The origin of Airbus as a European holding company for a series of country-based existing aerospace manufacturers resulted in a geographically diversified structure with plants in France, Germany, Spain, and the United Kingdom. Transportation of components and sub-structures of existing Airbus models was facilitated by air, using the specially developed A300-600ST Beluga aircraft.

As the major components and sub-assembly structures of the A380 were too big for the A300-600ST, Airbus were forced to choose between consolidating their diverse existing European factory infrastructure, or finding a way of transporting the components to a final assembly plant in Toulouse. Airbus chose to keep the plants diversified, using sea and road transport, with the production facilities and supply chain scaled for a production rate of four A380s per month.

==Design==
Conceived by Deltamarin, the Ville de Bordeaux was designed as a roll-on/roll-off ship. She was built in Nanjing, China at the Jinling shipyard.
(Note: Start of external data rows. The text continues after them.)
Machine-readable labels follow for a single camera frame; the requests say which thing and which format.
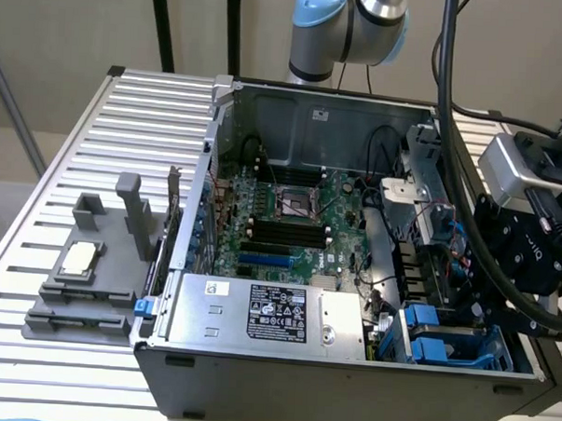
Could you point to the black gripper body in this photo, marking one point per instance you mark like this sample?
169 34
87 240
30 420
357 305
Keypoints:
522 249

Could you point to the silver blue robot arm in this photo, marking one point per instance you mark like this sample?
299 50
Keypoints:
345 31

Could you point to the blue disk carrier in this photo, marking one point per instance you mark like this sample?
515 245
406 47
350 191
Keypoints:
421 317
429 352

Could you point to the black RAM slot bank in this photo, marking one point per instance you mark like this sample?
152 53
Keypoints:
290 234
289 173

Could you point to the blue expansion slot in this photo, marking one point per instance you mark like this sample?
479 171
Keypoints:
265 261

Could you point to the black expansion slot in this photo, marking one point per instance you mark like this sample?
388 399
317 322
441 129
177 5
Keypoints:
260 248

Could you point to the silver chipset heat sink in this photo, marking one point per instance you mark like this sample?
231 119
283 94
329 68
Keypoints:
327 282

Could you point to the green motherboard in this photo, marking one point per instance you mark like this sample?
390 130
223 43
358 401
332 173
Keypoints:
316 249

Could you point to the black open PC case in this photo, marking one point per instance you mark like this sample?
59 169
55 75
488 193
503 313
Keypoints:
329 390

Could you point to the CPU socket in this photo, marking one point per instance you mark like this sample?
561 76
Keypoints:
293 202

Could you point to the silver power supply unit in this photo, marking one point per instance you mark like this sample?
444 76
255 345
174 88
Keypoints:
267 317

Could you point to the blue case latch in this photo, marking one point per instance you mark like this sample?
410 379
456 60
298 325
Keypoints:
144 308

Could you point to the black upright pole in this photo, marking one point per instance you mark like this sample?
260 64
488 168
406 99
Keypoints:
234 26
161 23

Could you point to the grey parts rack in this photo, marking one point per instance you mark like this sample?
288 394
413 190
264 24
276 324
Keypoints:
96 277

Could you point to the silver CPU chip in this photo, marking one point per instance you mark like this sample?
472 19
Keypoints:
81 258

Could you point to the RAM stick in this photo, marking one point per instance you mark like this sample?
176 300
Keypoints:
75 323

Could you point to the blue plastic bay frame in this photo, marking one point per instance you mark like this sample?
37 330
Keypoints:
485 350

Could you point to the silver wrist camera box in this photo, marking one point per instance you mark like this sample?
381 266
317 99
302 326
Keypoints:
516 174

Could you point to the grey metal frame leg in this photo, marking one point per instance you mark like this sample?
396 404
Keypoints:
15 105

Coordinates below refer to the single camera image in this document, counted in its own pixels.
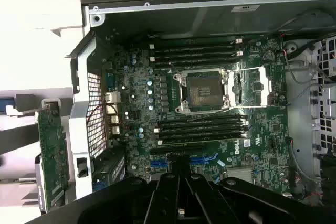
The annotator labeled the blue expansion slot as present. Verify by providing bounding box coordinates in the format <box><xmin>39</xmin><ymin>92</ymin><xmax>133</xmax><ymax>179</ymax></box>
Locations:
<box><xmin>150</xmin><ymin>155</ymin><xmax>220</xmax><ymax>169</ymax></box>

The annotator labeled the silver chipset heat sink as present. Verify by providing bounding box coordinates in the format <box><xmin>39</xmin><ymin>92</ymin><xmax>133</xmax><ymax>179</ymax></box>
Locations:
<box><xmin>227</xmin><ymin>167</ymin><xmax>253</xmax><ymax>183</ymax></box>

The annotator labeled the black expansion slot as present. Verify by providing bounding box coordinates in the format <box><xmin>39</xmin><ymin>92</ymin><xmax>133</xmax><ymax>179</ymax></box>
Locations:
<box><xmin>150</xmin><ymin>146</ymin><xmax>203</xmax><ymax>157</ymax></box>

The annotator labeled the black RAM slot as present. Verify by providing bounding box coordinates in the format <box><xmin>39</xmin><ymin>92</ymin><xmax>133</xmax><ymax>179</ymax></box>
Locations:
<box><xmin>150</xmin><ymin>50</ymin><xmax>244</xmax><ymax>60</ymax></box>
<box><xmin>156</xmin><ymin>121</ymin><xmax>249</xmax><ymax>132</ymax></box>
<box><xmin>159</xmin><ymin>114</ymin><xmax>249</xmax><ymax>125</ymax></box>
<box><xmin>151</xmin><ymin>59</ymin><xmax>238</xmax><ymax>68</ymax></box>
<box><xmin>149</xmin><ymin>44</ymin><xmax>244</xmax><ymax>52</ymax></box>
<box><xmin>148</xmin><ymin>37</ymin><xmax>244</xmax><ymax>46</ymax></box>
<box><xmin>155</xmin><ymin>127</ymin><xmax>249</xmax><ymax>139</ymax></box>

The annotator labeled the green Dell motherboard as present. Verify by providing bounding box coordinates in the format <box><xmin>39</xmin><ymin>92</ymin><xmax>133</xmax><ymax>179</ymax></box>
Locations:
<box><xmin>104</xmin><ymin>35</ymin><xmax>292</xmax><ymax>196</ymax></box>

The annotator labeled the silver rear port stack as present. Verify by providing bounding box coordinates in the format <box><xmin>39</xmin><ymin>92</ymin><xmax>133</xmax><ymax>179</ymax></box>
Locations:
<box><xmin>104</xmin><ymin>91</ymin><xmax>122</xmax><ymax>136</ymax></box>

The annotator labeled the CPU socket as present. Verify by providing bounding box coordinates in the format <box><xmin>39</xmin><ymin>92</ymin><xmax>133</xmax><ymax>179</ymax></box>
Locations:
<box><xmin>172</xmin><ymin>68</ymin><xmax>229</xmax><ymax>116</ymax></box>

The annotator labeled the black open PC case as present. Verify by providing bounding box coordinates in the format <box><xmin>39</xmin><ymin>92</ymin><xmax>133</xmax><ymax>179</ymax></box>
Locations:
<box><xmin>65</xmin><ymin>0</ymin><xmax>336</xmax><ymax>224</ymax></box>

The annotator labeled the thin metal locking lever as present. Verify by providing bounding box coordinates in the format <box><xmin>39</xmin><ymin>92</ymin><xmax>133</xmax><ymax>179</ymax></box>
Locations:
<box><xmin>227</xmin><ymin>101</ymin><xmax>290</xmax><ymax>110</ymax></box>

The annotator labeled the silver socket cover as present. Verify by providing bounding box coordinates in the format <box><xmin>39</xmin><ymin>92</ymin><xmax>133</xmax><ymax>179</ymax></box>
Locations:
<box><xmin>227</xmin><ymin>66</ymin><xmax>273</xmax><ymax>109</ymax></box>

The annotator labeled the perforated metal drive cage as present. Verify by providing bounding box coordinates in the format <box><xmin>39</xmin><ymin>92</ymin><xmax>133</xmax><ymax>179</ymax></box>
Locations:
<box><xmin>309</xmin><ymin>36</ymin><xmax>336</xmax><ymax>158</ymax></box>

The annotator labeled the blue disk caddy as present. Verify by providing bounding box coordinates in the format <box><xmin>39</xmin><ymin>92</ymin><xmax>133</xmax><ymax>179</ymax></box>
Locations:
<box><xmin>0</xmin><ymin>97</ymin><xmax>15</xmax><ymax>113</ymax></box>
Built for a cost of $30million, the ship was launched on 30 July 2003. She is the lead ship in a fleet of three roll-on/roll-off ships leased to Airbus; the others being the City of Hamburg delivered in 2008 and Ciudad de Cadiz delivered in 2009.

Jointly owned by Louis Dreyfus Armateurs of France, and Norwegian ship-owner Leif Höegh & Co, she is operated jointly by their subsidiary companies Fret and CETAM on a 20+10year lease to Airbus. The ship started operations on 10 June 2004.

In 2021 Ville de Bordeaux was fitted with a 500 m2 'Seawing' - an automated foil kite developed by AirSeas (an Airbus subsidiary) to provide wind assistance to propulsion - and in January 2022 commenced six months of sea trials in preparation for full deployment.

In March 2024, Ville de Bordeux was fitted with eSAILs, aiming to reduce carbon emissions of Airbus's transport operations and the company as a whole. The ship underwent six months of performance monitoring after the sails were fitted.

==Operations==
Starting at the Airbus Hamburg Finkenwerder plant on the River Elbe, the ship loads the front and rear sections of the fuselage, then sails to the United Kingdom. The wings, which are manufactured at Filton in Bristol and Broughton, Flintshire in North Wales, are transported by barge to Mostyn docks, where the ship adds them to its cargo. In Saint-Nazaire in western France, the ship trades the fuselage sections from Hamburg for larger, assembled sections, some of which include the nose. The ship unloads in Bordeaux. Afterwards, the ship picks up the belly and tail sections by Construcciones Aeronáuticas SA in Cádiz in southern Spain, and delivers them to Bordeaux. From there, the A380 parts are transported by barge to Langon, and by the oversize road convoys of the Itinéraire à Grand Gabarit from there to the assembly hall in Toulouse.

After assembly, the aircraft are flown to Hamburg Finkenwerder Airport, part of the Hamburg Finkenwerder plant from which their journey started, to be furnished and painted.